Van apareciendo diversos personajes que enfocan la peste de manera diferente. Hay un cronista principal, que luego el autor dirá que es el doctor Bernard Rieux, el médico principal que atiende a infinidad de apestados, que han luchado para que la peste no les envuelva. Aparece la peste en la ciudad por el contagio con las ratas, que mueren por miles y afectan a todos. Van surgiendo apestados que no saben cómo les vino la fiebre, la hinchazón de los ganglios, los tumores que revientan, y esos apestados se multiplican por centenares cada día. Casi un año va a durar este torbellino y va a afectar de manera diferente a los protagonistas de la novela.

El jesuita P. Panelaux tiene un famoso sermón, en el que dice ¡cómo no en aquellos tiempos! que la peste es una prueba, una especie de castigo de Dios que hay que saber soportar. Él mismo morirá de la peste meses después. Joseph Grand es un amigo de Rieux que vive obsesionado por escribir una narración que según él se la quitarán de mano los editores; en ella va cambiando todos los días adjetivos y concordancias, pero nunca está contento. Vive en el mismo edificio que Cottard, un trastornado que intentó suicidarse y que después de pasada la epidemia se empeña en disparar desde su apartamento hasta que es abatido por la policía.

El juez Othon, hombre importante en la ciudad, tiene la desgracia de que su hijo pequeño caiga enfermo.
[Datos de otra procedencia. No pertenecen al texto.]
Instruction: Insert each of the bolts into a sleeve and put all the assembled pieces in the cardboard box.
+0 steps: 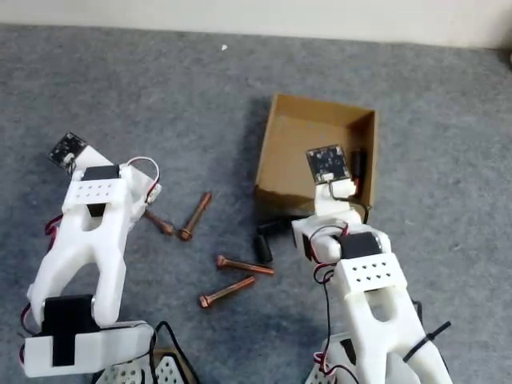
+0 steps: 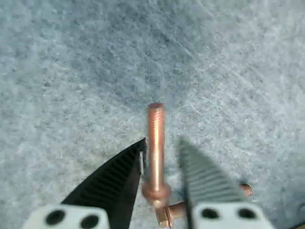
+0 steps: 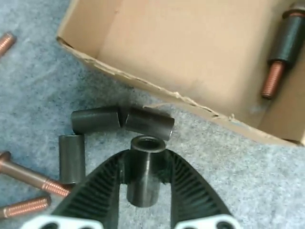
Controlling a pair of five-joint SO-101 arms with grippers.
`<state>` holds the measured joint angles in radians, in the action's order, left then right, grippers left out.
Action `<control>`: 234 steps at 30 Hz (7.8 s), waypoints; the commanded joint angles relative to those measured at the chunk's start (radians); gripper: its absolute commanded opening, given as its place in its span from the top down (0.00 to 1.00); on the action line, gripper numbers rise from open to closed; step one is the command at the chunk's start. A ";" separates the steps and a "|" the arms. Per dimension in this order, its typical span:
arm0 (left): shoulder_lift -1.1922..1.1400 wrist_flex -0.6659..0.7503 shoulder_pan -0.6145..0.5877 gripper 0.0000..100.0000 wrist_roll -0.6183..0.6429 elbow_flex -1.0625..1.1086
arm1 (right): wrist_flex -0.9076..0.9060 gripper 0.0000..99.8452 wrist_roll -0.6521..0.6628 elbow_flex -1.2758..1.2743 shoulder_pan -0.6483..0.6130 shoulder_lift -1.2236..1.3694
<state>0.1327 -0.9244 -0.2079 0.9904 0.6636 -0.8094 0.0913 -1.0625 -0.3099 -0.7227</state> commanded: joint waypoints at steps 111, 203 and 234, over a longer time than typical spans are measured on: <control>0.479 -0.382 0.305 0.99 -1.381 -0.217 | -0.022 0.99 0.008 -0.219 -0.018 -0.648; 0.851 0.588 0.808 0.99 -0.585 0.400 | 0.177 0.99 0.051 -0.463 -0.196 -1.115; 0.852 0.052 0.751 0.74 -0.841 0.188 | 0.285 0.99 -0.077 -0.509 0.039 -1.115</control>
<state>0.9751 -0.7848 0.5731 0.2647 0.9398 -0.5715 0.0284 -1.5873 -0.3268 -1.8167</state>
Las páginas en que se describe la agonía del niño son lo mejor de la novela (pp. 176 y siguientes). Un breve párrafo: “El niño, con los

ojos siempre cerrados, pareció calmarse un poco. Las manos que se habían vuelto como garras arañaban suavemente los lados de la cama. Las levantó un poco, arañó la manta junto a las rodillas y de pronto encogió las piernas, pegó los muslos al vientre y se quedó inmóvil. Abrió los ojos por primera vez y miró a Rieux que estaba delante de él. En su cara hundida, convertida en una arcilla gris, la boca se abrió de pronto, dejando escapar un solo grito sostenido, que la respiración apenas alteraba y que llenó la sala con una protesta monótona, discorde y tan poco humana que parecía venir de todos los hombres a la vez” (p. 179). También Othon morirá al final de los días de la peste.
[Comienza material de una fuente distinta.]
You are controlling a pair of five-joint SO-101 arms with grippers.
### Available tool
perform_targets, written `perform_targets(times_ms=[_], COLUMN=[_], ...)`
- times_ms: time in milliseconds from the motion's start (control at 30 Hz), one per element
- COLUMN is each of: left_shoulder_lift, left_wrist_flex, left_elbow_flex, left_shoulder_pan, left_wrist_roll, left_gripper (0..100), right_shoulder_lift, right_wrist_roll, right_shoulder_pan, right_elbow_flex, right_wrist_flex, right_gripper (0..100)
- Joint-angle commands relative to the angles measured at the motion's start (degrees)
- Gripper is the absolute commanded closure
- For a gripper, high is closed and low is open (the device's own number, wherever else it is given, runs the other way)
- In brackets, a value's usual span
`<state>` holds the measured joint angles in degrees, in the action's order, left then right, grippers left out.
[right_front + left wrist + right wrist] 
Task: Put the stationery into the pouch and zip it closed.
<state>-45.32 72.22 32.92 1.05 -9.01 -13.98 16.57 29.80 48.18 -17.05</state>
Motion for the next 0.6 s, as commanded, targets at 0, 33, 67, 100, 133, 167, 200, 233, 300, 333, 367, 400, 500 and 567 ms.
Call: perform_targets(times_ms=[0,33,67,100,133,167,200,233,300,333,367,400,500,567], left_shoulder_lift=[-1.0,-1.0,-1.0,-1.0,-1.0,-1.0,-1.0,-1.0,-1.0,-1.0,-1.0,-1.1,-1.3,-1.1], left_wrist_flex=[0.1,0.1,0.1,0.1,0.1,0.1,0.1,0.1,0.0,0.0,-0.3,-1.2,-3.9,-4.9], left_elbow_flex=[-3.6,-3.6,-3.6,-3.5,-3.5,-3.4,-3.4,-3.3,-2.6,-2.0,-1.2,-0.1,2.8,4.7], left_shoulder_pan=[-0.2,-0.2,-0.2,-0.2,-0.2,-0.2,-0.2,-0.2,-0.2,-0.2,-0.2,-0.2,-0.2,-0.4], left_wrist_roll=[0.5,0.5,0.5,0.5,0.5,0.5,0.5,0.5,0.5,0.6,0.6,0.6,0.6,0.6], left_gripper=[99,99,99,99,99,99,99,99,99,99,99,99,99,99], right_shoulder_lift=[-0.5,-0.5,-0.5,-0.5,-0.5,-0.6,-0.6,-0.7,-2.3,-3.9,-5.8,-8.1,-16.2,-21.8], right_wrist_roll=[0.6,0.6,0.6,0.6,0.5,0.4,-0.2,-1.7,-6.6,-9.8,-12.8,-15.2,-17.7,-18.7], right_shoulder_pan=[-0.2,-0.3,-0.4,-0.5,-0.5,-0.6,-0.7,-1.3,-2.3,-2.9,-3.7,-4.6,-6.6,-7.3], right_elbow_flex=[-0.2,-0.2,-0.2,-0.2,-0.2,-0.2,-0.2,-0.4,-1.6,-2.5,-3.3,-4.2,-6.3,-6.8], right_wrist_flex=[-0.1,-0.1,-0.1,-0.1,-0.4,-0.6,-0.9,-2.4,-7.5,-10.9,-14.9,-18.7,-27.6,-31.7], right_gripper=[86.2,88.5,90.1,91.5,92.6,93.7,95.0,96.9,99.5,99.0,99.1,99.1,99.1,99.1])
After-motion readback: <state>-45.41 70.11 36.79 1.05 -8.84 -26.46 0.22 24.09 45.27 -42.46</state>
Rambert es un periodista venido de París, que dejó a su novia allá. Busca por todos los medios evadirse de la ciudad, sobornando a los guardias que cuidan las puertas, pero al fin decide cooperar con Rieux en la atención a los enfermos, gesto generoso y noble de su parte.

El último en morir es el mejor amigo de Rieux, de nombre Tarrou, cuando ya ha sido levantada la cuarentena y la gente festeja por las calles el fin de la amenaza. Vuelven a verse de nuevo algunas ratas. ¿Será que vuelve la peste? La última frase del autor al acabar la novela apunta en esa dirección: “El bacilo de la peste no muere ni desaparece jamás, puede permanecer durante decenios dormido en los muebles, en la ropa, que espera pacientemente en las alcobas, en las bodegas, en las maletas, los pañuelos y los papeles, y que puede llegar un día en que la peste, para desgracia y enseñanza de los hombres, despierte a sus ratas y las mande a morir en una ciudad dichosa” (p. 254) Esperemos que no ocurra nunca esa profecía ominosa.